What is expected: Check every line of the data below for "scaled". Copy each one that has it.

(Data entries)

>>>

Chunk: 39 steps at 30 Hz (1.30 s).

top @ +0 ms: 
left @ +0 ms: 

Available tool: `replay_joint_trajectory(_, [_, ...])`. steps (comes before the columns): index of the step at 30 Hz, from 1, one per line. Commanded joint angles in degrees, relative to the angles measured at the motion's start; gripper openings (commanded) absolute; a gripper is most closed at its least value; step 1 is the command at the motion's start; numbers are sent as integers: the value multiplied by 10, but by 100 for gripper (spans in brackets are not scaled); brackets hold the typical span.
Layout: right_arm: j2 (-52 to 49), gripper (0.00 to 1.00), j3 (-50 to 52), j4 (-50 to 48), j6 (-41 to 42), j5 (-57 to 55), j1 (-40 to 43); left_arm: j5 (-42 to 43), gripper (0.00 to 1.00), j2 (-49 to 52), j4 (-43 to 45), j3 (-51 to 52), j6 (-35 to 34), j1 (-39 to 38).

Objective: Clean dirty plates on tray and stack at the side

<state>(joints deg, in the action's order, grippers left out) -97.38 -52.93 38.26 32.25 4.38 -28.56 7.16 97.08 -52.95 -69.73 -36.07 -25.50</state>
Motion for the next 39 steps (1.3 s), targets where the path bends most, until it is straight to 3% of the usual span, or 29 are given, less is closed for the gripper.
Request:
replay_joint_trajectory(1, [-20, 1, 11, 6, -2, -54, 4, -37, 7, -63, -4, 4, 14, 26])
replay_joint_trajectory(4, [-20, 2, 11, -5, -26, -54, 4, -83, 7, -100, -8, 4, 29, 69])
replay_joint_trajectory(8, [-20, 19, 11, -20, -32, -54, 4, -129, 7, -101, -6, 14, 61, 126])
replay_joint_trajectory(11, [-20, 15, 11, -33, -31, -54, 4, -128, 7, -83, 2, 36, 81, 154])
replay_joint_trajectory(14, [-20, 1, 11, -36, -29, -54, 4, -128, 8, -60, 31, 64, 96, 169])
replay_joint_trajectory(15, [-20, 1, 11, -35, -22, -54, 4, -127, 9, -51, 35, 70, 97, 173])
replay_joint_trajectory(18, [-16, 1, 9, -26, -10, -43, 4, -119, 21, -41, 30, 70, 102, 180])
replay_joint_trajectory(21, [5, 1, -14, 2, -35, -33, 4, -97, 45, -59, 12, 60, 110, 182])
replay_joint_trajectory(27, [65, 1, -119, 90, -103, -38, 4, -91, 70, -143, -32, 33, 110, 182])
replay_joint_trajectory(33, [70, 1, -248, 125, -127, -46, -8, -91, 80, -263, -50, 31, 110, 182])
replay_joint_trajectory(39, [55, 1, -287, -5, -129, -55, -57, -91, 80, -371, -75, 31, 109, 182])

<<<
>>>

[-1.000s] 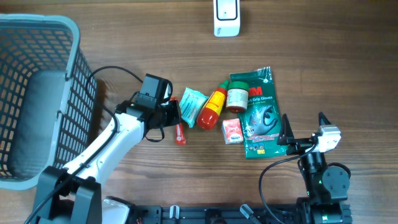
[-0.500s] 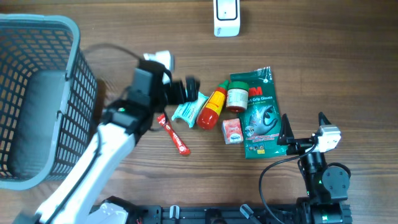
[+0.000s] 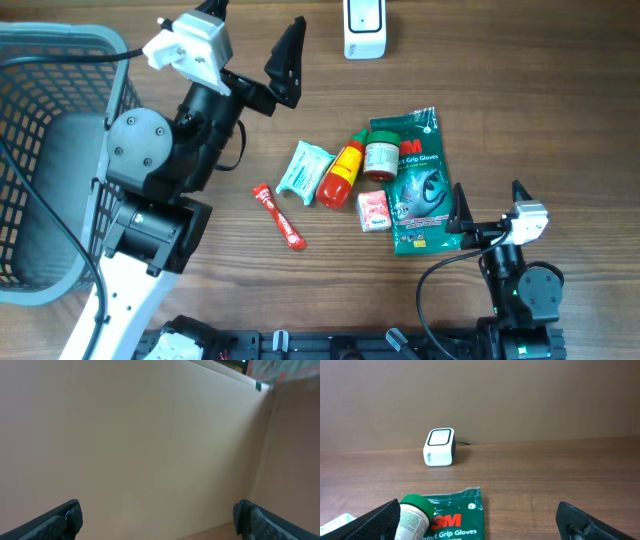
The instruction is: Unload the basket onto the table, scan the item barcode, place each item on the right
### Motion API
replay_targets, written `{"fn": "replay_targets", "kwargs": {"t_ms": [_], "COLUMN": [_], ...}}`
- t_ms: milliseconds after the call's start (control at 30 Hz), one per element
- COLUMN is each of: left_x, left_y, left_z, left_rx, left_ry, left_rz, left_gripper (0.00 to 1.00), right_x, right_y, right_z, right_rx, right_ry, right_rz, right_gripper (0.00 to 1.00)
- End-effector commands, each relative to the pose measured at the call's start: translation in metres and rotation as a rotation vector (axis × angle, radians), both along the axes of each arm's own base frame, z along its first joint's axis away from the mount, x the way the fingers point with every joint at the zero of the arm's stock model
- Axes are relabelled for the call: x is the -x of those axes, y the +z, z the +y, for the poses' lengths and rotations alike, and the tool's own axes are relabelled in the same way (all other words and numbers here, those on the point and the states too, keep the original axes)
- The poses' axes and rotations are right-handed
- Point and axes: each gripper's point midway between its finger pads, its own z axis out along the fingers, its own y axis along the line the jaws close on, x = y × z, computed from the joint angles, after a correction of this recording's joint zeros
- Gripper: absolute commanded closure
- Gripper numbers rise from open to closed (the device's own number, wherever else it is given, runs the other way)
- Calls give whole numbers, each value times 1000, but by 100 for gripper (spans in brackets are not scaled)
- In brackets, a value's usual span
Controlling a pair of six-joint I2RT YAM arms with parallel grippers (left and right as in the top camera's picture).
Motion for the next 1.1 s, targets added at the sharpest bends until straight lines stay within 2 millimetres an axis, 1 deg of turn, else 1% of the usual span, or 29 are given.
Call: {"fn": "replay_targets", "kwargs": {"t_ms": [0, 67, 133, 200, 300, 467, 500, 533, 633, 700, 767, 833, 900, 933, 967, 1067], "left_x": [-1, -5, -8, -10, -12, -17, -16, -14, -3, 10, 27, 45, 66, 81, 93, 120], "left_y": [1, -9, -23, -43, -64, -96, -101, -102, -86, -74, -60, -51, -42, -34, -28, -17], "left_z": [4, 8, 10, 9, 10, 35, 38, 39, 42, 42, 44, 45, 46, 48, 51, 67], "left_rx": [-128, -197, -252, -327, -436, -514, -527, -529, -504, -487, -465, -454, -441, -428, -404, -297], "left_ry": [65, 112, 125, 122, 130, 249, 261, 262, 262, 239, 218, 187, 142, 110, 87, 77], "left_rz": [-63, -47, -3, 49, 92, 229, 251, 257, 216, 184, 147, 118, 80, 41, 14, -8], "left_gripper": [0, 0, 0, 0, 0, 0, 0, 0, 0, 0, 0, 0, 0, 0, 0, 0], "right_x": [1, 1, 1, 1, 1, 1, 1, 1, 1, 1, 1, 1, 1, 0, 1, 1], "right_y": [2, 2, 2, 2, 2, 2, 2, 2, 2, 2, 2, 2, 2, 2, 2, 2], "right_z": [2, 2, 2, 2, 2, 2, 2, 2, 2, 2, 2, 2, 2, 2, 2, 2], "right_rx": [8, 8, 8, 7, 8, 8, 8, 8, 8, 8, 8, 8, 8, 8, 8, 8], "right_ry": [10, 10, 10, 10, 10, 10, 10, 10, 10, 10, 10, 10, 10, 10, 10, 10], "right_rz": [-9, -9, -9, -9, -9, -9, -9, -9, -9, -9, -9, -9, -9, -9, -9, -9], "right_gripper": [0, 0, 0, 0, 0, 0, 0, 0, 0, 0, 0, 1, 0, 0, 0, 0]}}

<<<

Solved exercise:
Available tool: `replay_joint_trajectory(_, [_, ...])`. steps (comes before the columns): index of the step at 30 Hz, from 1, one per line. Commanded joint angles in degrees, relative to the angles measured at the motion's start; gripper openings (commanded) absolute; a gripper is most closed at its least value; step 1 is the command at the motion's start; numbers are sent as integers: the value multiplied by 10, but by 100 for gripper (spans in brackets are not scaled); brackets hold the typical span.
- Calls give whole numbers, each value times 1000, but by 100 for gripper (spans in brackets are not scaled)

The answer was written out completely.